Serbia eco activists to camp out for lithium mining ban
BELGRADE, Serbia (AP) — Serbian eco-activists on Thursday set up several tents in central Belgrade, pledging to camp there to press for their demand for a ban on lithium mining in the Balkan country.
The tent protest in a park outside the Serbian presidency building is part of a wider environmental movement that has rattled the populist authorities ahead of April elections.
Several hundred people on Thursday also rallied outside President Aleksandar Vucic’s headquarters, before marching toward the government building.
“We have one clear demand — a law which should forbid exploring borate and lithium,” activist Savo Manojlovic of the Kreni-Promeni, or Go-Change, group told The Associated Press.
Used in batteries for electric cars, lithium is considered one of the most sought-after metals of the future as the world shifts to more renewable energy sources.
Activists in Serbia, however, say that lithium mining would present a major hazard for the environment.

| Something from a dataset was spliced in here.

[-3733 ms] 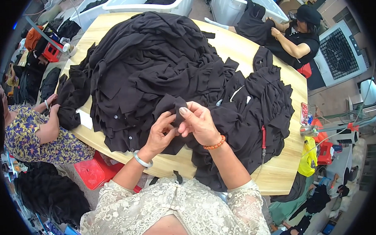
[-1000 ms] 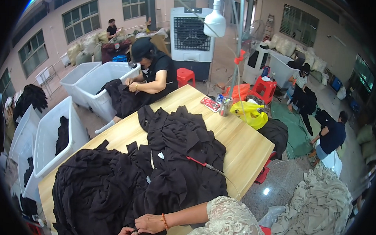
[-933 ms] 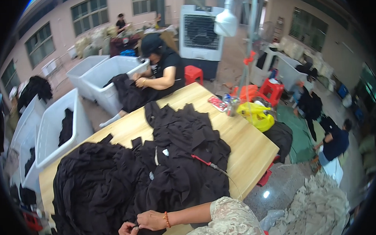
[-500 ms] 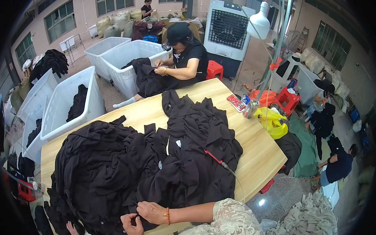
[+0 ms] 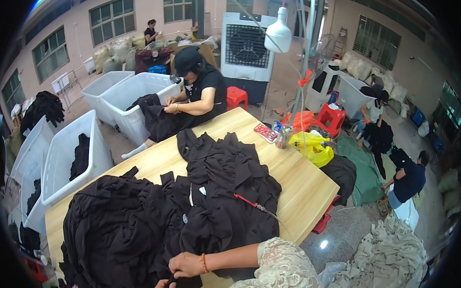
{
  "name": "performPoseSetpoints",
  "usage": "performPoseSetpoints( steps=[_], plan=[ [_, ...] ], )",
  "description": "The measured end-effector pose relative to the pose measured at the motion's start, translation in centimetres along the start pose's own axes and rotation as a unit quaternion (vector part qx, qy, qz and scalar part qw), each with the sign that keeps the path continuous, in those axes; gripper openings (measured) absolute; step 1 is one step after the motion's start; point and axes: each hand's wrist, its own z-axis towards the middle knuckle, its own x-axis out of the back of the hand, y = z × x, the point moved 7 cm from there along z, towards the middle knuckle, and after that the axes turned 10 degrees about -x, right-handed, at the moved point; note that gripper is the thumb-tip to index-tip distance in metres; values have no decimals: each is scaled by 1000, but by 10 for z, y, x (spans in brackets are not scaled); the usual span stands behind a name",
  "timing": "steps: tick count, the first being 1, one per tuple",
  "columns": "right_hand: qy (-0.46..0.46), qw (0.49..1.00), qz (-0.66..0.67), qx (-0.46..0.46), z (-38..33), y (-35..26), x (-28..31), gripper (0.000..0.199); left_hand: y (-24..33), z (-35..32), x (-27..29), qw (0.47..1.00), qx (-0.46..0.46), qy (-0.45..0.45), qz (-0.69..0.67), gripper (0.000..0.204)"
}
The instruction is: Trimming loose threads from black garments and inspecting the clothing in a factory environment.
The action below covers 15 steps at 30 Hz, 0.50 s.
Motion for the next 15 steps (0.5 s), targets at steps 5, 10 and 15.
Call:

A plan by Rio Tinto mining company to open a lithium mine in western Serbia has triggered road blockades, forcing the government to announce it was scrapping the project.
Manojlovic and others now insist that authorities must pass a law to ensure that there will be no lithium mining by Rio Tinto or any other company.
The tent protest, he explained, is meant to symbolize how people will be forced to leave their homes and villages wherever mines open in Serbia.
“After the election, maybe Rio Tinto will be back,” said Manojlovic. “We don’t know that If we don’t have the law.”
Zlatko Kokanovic, an activist from lithium-rich western Serbia who traveled to Belgrade for the protest, told the AP that Rio Tinto has not left the region but has hired new people instead.
Serbia also faces scores of other environmental problems, from waste management to air and water pollution.
The country must tackle the accumulated problems in order to advance toward membership in the European Union.